The Good IR: Other Control Flow Structures

This post is part of a seres:
The Good IR (BasicBlocks and control flow instructions)
The Good IR: Other Control Flow Structures
The Good IR: Instructions and Values
The Good IR: Reporting Semantic Errors via Type Checking
The Good IR: Multiple Returns
—-
In my last post on The Good IR, I had arrived at a representation with two invariants:

  1. Only BasicBlock’s carry information about the ControlFlowGraph; No other edges are allowed between BasicBlocks.
  2. All BasicBlocks end with a control transfer Instruction.

I focused that post solely on the if-then-else control flow structure. I would now like to demonstrate how those invariants translate to the while-loop and if-without-else. Although other languages have do-while, for-loop, and switch-case, I won’t be addressing those now. Instead I’m limiting my focus on a much simpler language (that used by CS241 here at UCI). I want to get a clear picture of how the if-else and while-loop work, before complicating the picture with Return. So, for this post, I’m assuming that we have ‘the usual case’ where the ‘stuff’ inside the body of a loop or branch of an if-then doesn’t proceeds ‘normally’ and doesn’t exit the function.

While Loop
while (cond) {
    // stuff
}

We should note two important aspects of the illustration:

  1. The body of the loop is fully general. That is, I wanted to make clear that the ‘stuff’ in the loop body might have control structures which cause a separation of the first block of the body from the last block. This separation is indicated by a series of small orange blocks.
  2. Not in the illustration is a restriction on the instructions in the loop header. During a parse, when the loop is encountered we must create a new block to store two items: The instructions for evaluating the loop condition and the ConditionalBranch. We do not include instructions for any statement prior to the loop condition, even if such statement appear in the source program. We do this because, we wish to evaluate only the conditional and no other instructions, when control is restored on the loop’s backward control flow edge.

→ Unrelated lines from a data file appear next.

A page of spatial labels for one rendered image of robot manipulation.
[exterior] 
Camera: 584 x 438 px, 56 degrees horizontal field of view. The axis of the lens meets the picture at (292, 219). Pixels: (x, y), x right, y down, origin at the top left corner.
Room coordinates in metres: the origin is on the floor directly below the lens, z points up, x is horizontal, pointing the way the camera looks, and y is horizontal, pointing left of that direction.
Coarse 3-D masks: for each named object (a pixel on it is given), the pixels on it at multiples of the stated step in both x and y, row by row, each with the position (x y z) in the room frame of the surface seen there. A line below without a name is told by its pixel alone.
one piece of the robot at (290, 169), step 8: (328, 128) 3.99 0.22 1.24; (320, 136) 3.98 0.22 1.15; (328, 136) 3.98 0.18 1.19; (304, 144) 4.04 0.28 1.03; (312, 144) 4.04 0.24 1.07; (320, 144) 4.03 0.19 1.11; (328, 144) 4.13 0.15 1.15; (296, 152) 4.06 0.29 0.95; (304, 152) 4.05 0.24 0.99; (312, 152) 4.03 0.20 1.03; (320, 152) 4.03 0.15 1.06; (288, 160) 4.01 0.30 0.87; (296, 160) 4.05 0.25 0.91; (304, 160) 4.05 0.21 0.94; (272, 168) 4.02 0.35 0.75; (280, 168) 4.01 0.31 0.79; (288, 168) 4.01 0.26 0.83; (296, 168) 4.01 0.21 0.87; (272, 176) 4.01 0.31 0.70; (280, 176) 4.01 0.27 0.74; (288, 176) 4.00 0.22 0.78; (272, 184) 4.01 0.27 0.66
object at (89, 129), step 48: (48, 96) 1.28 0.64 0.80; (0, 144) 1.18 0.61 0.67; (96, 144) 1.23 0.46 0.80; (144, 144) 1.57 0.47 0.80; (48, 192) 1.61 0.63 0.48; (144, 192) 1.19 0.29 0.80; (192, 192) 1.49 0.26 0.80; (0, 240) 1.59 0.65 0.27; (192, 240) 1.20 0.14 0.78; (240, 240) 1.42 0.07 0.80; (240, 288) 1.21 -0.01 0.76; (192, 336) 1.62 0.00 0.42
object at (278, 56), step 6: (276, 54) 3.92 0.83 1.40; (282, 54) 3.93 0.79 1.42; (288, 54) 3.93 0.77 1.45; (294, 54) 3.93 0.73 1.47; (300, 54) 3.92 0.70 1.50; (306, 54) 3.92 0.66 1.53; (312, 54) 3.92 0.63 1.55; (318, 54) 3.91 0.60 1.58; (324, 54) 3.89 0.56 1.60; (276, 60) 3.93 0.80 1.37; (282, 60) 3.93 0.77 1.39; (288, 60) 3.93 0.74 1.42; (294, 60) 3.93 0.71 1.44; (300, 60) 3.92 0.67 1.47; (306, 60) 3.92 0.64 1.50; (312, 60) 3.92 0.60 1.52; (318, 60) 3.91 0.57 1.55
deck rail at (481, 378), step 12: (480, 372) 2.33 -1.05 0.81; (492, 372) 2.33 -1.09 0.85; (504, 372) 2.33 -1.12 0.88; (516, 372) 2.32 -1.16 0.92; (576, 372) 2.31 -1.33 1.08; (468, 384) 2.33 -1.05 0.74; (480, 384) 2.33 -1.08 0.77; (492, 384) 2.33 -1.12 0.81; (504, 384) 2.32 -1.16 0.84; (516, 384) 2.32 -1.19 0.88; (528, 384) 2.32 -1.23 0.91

Given these observations. The presence of UnconditionalJump and ConditionalBranch is straightforward, and needs no modification from the last post.

Consider the degenerate case, when the loop body is empty. We could choose to draw the control flow graph omitting the body node. We decide not to do so, because it creates a special case. Instead we prefer that the loop body contains at least one block, even if that block holds only an UncoditionalJump back to the loop header block.

Forcing all loops to have at minimum 3 nodes: the loop-header, the body, and the exit block; gives us a stable footing for control flow optimizations which are implemented later in the compiler. It also gives us another invariant: No block points back to itself, all blocks always point to other blocks.

If-NoElse
if (cond) {
     // stuff
}

The if-noelse is handled similarly. We do not have to create any instructions other than ConditionalBranch and UnconditionalJump. Again, we prefer to keep that ’empty’ else branch. Regularizing the if-then-else to a minimum of 4 blocks: the if-header, then-block, else-block, and join-block. Always creating these blocks definitely helps the control flow graph keep an organized and uniform appearance, especially when you consider the nesting of several different control flow structures. An example from the last post would be quite unmanageable without the presence of these ’empty’ blocks. In the if-then-else control structure, keeping these blocks aids in the placement of SSA φ-instructions, as well as control flow graph traversals.

Design Rule of Thumb: Don’t have the parser optimize away empty blocks, they’re actually useful to keep around (both for SSA and CFG traversals).